This past weekend, I broke from the girlfriend. I cried excessively when I broke with her, while I talked to her about it. It was my idea and decision that we part, but I still cried. I cried because I knew I was hurting her and I hated that. I didn’t feel guilty; I just felt her pain. I can be very empathetic in that way.
So now I am alone again, naturally. I keep hearing that song in my head. I always talk up the merits of being alone, how it clenses me and teaches me to know the sound of my own voice. While that’s all true, it still is a miserable state at first. Of course, the value of being alone is the process we must go through to break us: we must be miserable until we let go of our attachments and dependencies that are unhealthy. Nevertheless, I feel adrift. I feel a float in the abyss, with no air and no gravity, no light and no external influence momentum and very little of my own.
I’m in the U.S. for a few weeks at the moment. In part that’s good—I can see my daughter every day—but I think I might prefer to curl up in my own bed and hug my teddy bear and cry at least once a day for a while. I feel bad and sometimes this week I wonder if I made the right decision in breaking from the girlfriend. She’s not happy with this choice and is hoping that we can get back together. She wanted me to wait until I got back to Milan to divide, as she said. I didn’t want to go through the pain again and I wanted to separate then. Still, I agreed reluctantly to discuss it when I returned, but state emphatically that we are divided now and that I don’t expect to change my mind then. I see her come on-line occasionally to see if I’m on-line. I guess she’s hoping that I want to talk. I don’t want to talk to her right now. I’m a jerk and should be shunned.
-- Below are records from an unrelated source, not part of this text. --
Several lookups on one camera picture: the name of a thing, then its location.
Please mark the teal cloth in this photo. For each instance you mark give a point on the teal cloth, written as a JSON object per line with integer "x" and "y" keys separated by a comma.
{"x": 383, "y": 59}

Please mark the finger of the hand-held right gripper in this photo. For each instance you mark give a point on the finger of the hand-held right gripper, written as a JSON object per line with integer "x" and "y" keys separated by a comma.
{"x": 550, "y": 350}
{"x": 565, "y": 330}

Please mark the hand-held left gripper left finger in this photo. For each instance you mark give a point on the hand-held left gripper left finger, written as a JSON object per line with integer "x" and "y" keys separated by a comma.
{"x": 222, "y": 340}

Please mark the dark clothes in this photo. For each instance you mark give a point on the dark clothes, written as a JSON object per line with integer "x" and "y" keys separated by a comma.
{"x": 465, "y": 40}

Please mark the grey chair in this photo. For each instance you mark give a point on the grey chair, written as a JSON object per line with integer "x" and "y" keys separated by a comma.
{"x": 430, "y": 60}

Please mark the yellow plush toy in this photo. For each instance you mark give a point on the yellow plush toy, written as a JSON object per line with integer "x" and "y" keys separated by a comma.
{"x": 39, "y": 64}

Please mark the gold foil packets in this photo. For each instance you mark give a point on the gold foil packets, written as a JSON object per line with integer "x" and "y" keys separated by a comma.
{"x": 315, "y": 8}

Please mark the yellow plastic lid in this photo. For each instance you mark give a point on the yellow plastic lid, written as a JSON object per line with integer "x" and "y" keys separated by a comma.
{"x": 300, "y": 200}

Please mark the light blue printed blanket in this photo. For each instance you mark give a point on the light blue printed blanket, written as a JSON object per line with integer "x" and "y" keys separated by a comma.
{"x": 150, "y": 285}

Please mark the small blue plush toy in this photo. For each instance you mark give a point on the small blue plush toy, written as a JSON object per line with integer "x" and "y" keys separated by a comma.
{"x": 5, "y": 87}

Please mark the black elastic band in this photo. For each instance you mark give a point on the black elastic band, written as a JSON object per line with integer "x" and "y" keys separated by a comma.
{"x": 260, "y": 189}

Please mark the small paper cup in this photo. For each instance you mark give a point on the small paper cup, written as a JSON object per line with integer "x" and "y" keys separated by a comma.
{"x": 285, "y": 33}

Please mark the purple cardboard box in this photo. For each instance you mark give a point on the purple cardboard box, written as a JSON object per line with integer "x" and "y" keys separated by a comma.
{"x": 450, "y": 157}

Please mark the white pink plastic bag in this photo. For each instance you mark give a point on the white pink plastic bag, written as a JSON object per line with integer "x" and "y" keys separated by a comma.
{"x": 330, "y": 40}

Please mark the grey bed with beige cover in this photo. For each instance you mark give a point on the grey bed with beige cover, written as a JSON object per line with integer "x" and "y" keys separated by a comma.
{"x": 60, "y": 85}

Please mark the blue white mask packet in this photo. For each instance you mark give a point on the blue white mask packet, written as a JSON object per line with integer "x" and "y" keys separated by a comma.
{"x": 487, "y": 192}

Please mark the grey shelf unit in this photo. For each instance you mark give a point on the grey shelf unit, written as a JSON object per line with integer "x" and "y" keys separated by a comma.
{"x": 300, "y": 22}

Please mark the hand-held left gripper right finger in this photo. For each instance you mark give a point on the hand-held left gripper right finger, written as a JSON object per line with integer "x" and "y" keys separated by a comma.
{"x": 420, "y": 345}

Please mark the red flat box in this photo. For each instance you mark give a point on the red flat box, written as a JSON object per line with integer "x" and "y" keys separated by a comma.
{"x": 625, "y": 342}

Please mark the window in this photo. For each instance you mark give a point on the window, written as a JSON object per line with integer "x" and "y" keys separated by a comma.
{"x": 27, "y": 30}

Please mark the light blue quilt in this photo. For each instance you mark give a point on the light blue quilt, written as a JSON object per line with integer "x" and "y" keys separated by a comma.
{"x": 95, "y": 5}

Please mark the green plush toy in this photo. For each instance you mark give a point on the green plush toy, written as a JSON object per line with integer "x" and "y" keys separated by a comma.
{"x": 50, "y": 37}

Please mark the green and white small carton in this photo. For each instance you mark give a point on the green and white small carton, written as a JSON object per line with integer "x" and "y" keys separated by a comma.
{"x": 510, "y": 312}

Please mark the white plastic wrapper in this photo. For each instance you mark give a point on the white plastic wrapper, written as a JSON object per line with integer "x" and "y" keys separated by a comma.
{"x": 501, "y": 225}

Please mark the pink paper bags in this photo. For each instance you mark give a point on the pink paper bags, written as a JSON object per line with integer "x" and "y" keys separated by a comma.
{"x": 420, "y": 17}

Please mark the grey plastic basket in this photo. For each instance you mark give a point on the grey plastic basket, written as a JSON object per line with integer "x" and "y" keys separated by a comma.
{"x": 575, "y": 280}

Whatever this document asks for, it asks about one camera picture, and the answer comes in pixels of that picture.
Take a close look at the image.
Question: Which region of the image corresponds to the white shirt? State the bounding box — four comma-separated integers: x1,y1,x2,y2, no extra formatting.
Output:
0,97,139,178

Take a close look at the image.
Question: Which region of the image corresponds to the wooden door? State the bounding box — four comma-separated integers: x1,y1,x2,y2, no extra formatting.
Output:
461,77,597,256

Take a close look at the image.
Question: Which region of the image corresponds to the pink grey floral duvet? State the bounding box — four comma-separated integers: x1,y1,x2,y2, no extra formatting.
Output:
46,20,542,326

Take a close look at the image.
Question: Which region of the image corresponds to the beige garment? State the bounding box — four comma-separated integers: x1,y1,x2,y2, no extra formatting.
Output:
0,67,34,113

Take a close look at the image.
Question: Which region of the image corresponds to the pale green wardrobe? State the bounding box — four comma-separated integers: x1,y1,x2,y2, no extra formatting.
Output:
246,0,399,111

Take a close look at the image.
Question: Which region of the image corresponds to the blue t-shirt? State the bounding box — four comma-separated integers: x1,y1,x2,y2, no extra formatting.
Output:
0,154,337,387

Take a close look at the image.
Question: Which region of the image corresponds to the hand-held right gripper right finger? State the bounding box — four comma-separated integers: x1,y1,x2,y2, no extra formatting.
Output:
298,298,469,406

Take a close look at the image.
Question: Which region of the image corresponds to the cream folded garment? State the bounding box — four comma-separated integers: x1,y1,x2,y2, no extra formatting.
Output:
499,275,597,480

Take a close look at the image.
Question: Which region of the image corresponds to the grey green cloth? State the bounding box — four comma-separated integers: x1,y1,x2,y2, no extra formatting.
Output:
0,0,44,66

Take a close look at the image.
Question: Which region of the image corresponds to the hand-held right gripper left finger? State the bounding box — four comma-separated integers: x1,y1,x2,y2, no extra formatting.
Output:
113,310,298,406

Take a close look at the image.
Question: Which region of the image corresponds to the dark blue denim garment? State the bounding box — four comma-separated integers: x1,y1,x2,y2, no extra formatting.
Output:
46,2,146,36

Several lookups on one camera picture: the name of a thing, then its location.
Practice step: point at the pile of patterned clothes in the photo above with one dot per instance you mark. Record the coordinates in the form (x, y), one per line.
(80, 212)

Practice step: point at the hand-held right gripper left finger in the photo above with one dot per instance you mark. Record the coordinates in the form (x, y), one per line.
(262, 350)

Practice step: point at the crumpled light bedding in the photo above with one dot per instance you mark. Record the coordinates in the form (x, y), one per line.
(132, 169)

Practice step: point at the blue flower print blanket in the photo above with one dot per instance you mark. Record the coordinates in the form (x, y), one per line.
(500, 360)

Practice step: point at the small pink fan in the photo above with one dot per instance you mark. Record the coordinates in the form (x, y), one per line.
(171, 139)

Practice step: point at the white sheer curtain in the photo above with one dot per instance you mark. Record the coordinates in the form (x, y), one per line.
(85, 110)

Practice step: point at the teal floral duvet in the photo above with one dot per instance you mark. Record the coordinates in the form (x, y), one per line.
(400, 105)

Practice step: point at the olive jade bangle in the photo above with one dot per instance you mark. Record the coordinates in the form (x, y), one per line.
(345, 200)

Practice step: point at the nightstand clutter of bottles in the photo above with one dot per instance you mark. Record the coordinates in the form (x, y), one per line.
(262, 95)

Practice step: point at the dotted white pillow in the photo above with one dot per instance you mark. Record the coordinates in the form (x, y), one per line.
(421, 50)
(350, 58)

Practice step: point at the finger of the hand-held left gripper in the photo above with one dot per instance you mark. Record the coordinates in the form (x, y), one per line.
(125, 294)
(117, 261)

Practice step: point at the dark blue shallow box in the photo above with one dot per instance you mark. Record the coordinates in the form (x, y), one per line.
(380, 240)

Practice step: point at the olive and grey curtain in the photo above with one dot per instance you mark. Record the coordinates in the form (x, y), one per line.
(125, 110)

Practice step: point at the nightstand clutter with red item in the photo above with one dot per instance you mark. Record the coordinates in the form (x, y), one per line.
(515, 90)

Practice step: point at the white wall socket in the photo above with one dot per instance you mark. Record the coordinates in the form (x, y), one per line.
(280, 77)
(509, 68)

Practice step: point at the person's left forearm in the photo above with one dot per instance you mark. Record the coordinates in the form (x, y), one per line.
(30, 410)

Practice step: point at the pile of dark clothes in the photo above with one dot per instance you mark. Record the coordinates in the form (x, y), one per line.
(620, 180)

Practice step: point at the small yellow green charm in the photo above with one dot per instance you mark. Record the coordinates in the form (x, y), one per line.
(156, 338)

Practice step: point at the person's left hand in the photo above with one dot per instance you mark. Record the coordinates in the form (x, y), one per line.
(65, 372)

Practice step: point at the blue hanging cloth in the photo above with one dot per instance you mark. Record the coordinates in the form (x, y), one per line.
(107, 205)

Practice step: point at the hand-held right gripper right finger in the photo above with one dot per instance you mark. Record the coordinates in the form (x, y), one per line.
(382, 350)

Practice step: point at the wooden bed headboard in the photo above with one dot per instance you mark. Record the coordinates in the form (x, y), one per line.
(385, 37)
It's hard making decisions about relationships. It's difficult doing what you feel is right when you know it will hurt others, especially those you love. I do love her. I'm just not happy in the relationship and don't think that I can be. I was in that situation with my marriage: loving, but not happy. It's a lonely state, more lonely than being alone. I lived like that for many years and don't want to be in that situation again. I had been trying to work it out with the girlfriend almost since the beginning, but there are some incompatiability items that make it difficult to resolve no matter how much we try. And, there are some ways of living that she has that leave me out of her life. Finally, she protects herself so much: she has many times pushed me away when I tried to get close to her. She has pushed me away so many times that she's pushed me out of the relationship. In the end, I was at a point where I didn't feel like I was in a relationship, but a casual arrangement. I got to the point where I lost my sense of boundaries. I operated totally independently of her with no concern for the relationship. I reached a point where if some other woman suggested that we have sex together, I wouldn't have refused her. I lost all sense of boundaries and loyalty. In that state of mind, I needed to part from the relationship, or rather declare it over as it has been for a while. The girlfriend deserves to be treated fairly and with respect. She doesn't deserve to be disregarded. Since I lost almost all sense of the relationship, I felt in good conscience that I needed to end it before I could become a total jerk, if I'm not one already. No, I am a jerk and despicable—despite my noble sentiments expressed here to justify my misconduct.